Suggestion #5: Don't ever give credit to Murray in a witchcraft discussion. Educated people will just laugh. No one has respected her for several decades on the topic. She was respected as an Egyptologist, which is not the topic we're discussing. Some people respected her anthropological writings on witches, but only because no one else was working on the topic. She was never a paleontologist. Now you're just grabbing big words in at attempt to sound educated.
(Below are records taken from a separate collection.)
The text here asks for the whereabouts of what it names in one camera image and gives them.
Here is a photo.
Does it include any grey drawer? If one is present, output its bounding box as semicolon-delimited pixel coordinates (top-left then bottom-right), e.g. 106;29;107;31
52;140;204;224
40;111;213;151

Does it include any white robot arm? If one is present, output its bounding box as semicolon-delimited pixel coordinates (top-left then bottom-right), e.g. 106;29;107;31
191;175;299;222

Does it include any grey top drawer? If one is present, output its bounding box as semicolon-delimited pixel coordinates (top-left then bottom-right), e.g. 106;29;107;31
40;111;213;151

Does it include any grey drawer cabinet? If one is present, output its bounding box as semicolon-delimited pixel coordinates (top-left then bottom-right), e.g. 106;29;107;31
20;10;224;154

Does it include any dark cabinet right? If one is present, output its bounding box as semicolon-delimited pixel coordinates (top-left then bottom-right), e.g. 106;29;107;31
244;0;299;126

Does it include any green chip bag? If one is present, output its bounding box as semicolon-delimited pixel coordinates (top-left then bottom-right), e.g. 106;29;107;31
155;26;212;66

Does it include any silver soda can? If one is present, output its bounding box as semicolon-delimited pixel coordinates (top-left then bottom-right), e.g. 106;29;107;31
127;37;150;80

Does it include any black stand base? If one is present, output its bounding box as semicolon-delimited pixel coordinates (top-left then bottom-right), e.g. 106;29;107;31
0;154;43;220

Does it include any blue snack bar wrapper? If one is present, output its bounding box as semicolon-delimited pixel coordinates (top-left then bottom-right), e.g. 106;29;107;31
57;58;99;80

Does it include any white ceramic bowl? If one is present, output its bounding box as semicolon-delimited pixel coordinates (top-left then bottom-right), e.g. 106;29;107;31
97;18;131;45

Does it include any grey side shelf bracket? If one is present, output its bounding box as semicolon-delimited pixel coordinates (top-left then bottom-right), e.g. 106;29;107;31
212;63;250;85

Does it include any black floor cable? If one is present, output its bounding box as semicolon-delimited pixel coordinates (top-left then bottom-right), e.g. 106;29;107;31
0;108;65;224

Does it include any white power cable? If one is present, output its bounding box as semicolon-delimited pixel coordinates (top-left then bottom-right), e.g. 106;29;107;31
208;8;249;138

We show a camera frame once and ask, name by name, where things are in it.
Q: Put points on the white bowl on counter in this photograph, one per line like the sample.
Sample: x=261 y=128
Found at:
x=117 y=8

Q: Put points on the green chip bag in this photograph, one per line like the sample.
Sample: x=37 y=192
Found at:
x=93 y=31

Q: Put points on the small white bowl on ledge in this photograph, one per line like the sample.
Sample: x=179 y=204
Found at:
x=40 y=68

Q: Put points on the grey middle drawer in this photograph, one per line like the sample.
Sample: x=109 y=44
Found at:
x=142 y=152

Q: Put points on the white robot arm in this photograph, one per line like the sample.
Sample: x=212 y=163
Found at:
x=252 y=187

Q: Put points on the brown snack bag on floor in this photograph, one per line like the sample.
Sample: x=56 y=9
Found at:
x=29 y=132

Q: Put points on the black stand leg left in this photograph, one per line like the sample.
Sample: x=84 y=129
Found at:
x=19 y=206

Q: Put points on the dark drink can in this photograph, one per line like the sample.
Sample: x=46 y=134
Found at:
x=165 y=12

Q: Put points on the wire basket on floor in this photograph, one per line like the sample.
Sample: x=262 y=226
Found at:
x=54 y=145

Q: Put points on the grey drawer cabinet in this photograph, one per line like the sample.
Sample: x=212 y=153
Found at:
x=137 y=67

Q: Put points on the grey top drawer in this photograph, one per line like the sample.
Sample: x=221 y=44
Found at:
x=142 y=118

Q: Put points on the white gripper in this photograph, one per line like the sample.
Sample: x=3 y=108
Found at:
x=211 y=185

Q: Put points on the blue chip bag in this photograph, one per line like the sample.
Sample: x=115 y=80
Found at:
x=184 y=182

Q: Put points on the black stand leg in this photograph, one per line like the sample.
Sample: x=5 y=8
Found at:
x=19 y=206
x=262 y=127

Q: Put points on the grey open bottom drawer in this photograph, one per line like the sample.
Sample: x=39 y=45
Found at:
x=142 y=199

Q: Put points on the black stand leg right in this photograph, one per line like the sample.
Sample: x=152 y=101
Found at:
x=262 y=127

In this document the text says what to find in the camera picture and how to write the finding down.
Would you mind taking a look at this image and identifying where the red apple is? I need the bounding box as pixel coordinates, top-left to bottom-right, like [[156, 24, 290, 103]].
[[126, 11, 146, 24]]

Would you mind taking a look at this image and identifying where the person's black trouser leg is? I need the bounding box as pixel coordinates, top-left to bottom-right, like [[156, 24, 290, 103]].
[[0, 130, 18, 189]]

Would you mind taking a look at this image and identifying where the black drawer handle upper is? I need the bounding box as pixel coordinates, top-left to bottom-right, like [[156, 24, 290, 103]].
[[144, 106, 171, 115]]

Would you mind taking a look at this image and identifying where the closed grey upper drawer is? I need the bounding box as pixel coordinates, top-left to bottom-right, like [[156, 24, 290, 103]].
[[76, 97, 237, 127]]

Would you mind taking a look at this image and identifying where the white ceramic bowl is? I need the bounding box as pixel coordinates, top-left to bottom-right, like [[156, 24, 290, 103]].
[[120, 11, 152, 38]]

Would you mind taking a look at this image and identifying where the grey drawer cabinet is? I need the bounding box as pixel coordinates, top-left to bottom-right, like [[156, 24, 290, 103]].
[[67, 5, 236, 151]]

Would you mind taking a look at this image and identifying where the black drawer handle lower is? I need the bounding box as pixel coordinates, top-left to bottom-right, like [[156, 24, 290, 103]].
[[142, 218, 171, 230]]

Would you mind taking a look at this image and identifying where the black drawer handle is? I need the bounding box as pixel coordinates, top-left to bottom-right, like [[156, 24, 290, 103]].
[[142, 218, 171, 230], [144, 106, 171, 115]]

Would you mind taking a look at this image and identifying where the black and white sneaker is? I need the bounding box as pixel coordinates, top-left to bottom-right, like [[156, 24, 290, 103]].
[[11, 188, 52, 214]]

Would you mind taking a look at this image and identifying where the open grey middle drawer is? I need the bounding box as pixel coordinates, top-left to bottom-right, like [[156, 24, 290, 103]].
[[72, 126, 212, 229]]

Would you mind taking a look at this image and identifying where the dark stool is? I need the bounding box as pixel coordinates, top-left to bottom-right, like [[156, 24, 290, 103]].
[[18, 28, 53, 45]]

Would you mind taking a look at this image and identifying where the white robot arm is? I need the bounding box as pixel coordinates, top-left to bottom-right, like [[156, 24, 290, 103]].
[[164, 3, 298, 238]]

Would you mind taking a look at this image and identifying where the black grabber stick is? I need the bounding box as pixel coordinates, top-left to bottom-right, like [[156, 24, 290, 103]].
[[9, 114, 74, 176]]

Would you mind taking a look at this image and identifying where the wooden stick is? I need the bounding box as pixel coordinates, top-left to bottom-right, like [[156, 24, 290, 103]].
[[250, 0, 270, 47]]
The second writer, however, I think is even more succinct in his idiocy:
First of all I think you need to do your research. You also need to open your eyes. Witchcraft was the first relighion in the world. Through out all history man has believed in a multitude of GODS. FACT, no matter what religion or religious title you give it dowism Wicca or Garneranianthe fact is any religion that believes in a multitude of GODS is witchcraft. [emphasis mine] Fact, and I myself am a witch. I take my religion very seriously. So do the world a favor don't write any books on witchcraft. You clearly don't know a thing about it.
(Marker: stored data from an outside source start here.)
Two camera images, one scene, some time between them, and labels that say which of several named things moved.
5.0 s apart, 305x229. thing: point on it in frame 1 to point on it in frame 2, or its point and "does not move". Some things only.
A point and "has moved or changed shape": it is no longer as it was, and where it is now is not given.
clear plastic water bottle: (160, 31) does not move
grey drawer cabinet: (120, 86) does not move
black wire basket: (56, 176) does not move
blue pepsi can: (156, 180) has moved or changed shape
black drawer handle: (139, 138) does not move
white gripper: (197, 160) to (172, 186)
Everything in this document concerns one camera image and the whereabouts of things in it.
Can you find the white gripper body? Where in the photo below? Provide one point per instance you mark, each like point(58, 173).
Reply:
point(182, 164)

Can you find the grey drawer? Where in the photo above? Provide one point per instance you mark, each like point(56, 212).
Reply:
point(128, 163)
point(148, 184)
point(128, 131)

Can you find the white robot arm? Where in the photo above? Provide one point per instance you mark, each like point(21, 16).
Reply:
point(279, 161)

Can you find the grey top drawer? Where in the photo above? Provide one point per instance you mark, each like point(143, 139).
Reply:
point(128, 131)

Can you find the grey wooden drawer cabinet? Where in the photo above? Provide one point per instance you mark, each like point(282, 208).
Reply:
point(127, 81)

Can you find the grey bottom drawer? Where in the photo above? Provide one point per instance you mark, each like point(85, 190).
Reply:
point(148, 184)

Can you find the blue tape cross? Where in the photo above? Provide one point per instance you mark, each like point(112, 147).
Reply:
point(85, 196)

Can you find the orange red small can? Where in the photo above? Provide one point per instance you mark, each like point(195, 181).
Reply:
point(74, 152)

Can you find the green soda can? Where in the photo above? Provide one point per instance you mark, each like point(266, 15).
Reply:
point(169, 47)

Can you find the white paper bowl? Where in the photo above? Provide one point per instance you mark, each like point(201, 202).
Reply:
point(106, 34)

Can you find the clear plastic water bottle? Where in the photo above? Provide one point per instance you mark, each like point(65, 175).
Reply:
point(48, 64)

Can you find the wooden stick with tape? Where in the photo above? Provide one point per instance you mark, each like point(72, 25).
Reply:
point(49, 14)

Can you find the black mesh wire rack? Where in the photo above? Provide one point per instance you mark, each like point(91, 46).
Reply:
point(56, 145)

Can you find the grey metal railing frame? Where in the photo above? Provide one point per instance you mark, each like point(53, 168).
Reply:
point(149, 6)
I'm pretty darn sure this person wouldn't know what research was if it smacked him in the face, since he's apparently confused by dictionary definitions.

Suggestion #6: Understand the words you are using. I can't even begin to guess how this person thinks "witchcraft" means "belief in multiple gods." Webster is rolling in his grave. If you can't even define it, I'm certainly not going to trust you can explain it.

By the way, I don't believe Daoism (not "dowism," which I can only guess is worship of the Dow Jones Industrial Average) even has gods. And "Gardnerian" is generally an adjective, not a noun.

Suggestion #7: Know what you're actually protesting. Does this person really think my website is about witchcraft? Are they reading some other site? My site is about Wicca. If I wrote a book, it certainly wouldn't be on witchcraft. I guess my sporadic mentions of witchcraft just got their panties in a bunch as I threatened to shatter their fantastical little world where they followed the world's oldest religion.

3 comments

  1. Makarios // December 18, 2008 at 2:09 AM  

    Your learned correspondent writes:

    "I'll pray the mother Goddess helps you. As you are clearly a VERY lost soul."

    It occasionally happens that the richly nuanced English language is inadequate to convey my feelings, and I must resort to foreignisms.

    Oy veh!

    I wonder if this person (whom I imagine to be a fourteen-year-old girl who has recently acquired her first Silver Ravenwolf book) realizes how much she sounds like Jerry Falwell.

  2. Anonymous // December 18, 2008 at 2:24 AM  

    Wow. Just wow. Do you think these people actually read what they've written before they hit that send button?

  3. FireWillow // December 21, 2008 at 7:05 AM  

    ROTFLMAO!!

    Perhaps they can collaborate on a website and blog and share their "trueths" that are borne of their obvious comprehensive research of SRW's and "Murry"'s works so others that follow their path of witchcraft won't be so easily "affended."